Raw data below:

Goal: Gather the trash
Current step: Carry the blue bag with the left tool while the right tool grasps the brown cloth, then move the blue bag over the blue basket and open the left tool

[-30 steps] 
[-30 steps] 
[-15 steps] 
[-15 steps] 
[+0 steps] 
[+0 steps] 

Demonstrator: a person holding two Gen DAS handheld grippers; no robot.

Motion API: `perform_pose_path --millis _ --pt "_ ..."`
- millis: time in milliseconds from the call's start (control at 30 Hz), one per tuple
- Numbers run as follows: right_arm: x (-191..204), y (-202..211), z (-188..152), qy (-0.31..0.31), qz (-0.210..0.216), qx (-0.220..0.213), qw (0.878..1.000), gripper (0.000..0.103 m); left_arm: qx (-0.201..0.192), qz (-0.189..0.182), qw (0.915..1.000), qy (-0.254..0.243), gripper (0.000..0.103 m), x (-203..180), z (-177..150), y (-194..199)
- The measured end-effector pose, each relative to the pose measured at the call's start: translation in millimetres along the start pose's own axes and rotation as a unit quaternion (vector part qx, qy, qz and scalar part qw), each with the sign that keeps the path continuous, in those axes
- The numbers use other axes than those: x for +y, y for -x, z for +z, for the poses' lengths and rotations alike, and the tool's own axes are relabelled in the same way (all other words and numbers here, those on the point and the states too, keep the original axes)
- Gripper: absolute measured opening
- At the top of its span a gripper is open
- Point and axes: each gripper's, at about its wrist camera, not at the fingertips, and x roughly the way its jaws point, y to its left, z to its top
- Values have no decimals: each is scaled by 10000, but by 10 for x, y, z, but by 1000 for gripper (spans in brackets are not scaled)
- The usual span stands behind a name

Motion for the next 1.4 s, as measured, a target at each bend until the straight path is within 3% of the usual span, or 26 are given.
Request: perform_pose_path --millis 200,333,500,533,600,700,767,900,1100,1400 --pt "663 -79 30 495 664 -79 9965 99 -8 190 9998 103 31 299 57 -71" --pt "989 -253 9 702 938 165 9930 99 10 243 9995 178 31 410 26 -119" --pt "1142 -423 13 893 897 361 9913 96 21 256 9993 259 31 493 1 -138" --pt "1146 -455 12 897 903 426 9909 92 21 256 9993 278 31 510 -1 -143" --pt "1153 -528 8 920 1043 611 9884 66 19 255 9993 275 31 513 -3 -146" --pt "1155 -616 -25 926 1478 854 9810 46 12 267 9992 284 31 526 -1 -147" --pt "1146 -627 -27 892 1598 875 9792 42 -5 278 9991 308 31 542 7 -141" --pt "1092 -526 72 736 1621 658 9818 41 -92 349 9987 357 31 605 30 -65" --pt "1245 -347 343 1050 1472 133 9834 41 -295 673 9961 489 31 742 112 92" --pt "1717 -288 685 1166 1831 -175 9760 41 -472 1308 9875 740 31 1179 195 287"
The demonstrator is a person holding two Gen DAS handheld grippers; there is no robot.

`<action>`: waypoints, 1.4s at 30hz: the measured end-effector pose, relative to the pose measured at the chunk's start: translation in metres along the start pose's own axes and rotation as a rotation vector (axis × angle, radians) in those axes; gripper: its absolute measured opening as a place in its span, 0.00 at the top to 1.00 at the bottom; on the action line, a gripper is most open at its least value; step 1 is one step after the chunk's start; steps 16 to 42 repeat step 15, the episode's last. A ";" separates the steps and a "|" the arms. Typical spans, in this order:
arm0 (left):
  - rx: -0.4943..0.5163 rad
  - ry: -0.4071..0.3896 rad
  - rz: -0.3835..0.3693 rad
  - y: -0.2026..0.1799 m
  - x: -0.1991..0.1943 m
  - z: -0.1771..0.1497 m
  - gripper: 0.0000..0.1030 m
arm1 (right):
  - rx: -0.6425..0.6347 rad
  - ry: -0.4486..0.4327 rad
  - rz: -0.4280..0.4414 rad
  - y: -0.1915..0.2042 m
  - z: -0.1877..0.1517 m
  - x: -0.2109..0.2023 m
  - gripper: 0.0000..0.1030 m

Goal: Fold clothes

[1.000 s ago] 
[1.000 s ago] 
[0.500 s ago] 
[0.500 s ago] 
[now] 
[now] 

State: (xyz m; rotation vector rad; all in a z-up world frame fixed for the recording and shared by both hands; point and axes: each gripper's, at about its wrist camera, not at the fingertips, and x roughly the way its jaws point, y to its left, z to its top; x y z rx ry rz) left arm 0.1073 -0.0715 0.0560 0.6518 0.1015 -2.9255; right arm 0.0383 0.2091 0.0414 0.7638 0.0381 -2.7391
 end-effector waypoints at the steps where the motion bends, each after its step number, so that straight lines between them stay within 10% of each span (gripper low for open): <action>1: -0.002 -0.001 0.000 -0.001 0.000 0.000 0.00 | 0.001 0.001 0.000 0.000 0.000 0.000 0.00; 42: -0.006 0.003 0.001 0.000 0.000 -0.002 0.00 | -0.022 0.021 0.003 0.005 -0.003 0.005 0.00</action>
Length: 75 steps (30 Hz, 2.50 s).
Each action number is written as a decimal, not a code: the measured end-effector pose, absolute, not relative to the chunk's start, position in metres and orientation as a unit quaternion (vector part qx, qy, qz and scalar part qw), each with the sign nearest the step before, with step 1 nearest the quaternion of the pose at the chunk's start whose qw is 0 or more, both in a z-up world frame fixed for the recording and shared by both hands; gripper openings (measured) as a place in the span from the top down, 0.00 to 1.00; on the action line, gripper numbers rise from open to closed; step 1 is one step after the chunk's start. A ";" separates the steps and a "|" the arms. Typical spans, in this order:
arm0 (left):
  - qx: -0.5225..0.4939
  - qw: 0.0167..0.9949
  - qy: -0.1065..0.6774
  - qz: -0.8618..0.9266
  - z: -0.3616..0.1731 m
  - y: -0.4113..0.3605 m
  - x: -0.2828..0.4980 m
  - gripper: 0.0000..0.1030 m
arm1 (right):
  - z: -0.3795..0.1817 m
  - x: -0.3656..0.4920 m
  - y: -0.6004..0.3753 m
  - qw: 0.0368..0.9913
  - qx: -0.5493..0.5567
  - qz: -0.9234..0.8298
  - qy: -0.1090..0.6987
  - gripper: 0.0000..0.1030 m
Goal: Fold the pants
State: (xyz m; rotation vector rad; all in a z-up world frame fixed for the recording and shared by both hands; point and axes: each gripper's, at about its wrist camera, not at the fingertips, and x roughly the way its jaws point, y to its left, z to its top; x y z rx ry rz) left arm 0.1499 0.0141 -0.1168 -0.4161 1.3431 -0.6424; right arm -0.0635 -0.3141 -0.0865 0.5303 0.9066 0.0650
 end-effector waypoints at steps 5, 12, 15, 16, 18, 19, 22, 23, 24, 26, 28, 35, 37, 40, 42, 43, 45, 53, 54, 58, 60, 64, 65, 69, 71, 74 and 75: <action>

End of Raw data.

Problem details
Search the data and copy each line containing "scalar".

Reply to the task
- The measured end-effector pose, each relative to the pose measured at the call's start: translation in millimetres along the start pose's own axes and rotation as a unit quaternion (vector part qx, qy, qz and scalar part qw), each with the sign that keeps the path continuous, in those axes
Each action number is written as a decimal, not a code: the measured end-effector pose, absolute, not relative to the chunk's start, position in metres and orientation as a unit quaternion (vector part qx, qy, qz and scalar part qw), each with the sign nearest the step before, with step 1 nearest the quaternion of the pose at the chunk's start whose qw is 0 or more, both in a z-up world frame fixed for the recording and shared by both hands; gripper openings (measured) as a place in the span from the top down, 0.00 to 1.00; on the action line, gripper numbers rise from open to closed; step 1 is one step after the chunk's start. A ";" separates the steps and a "|" the arms. Typical spans, in this order:

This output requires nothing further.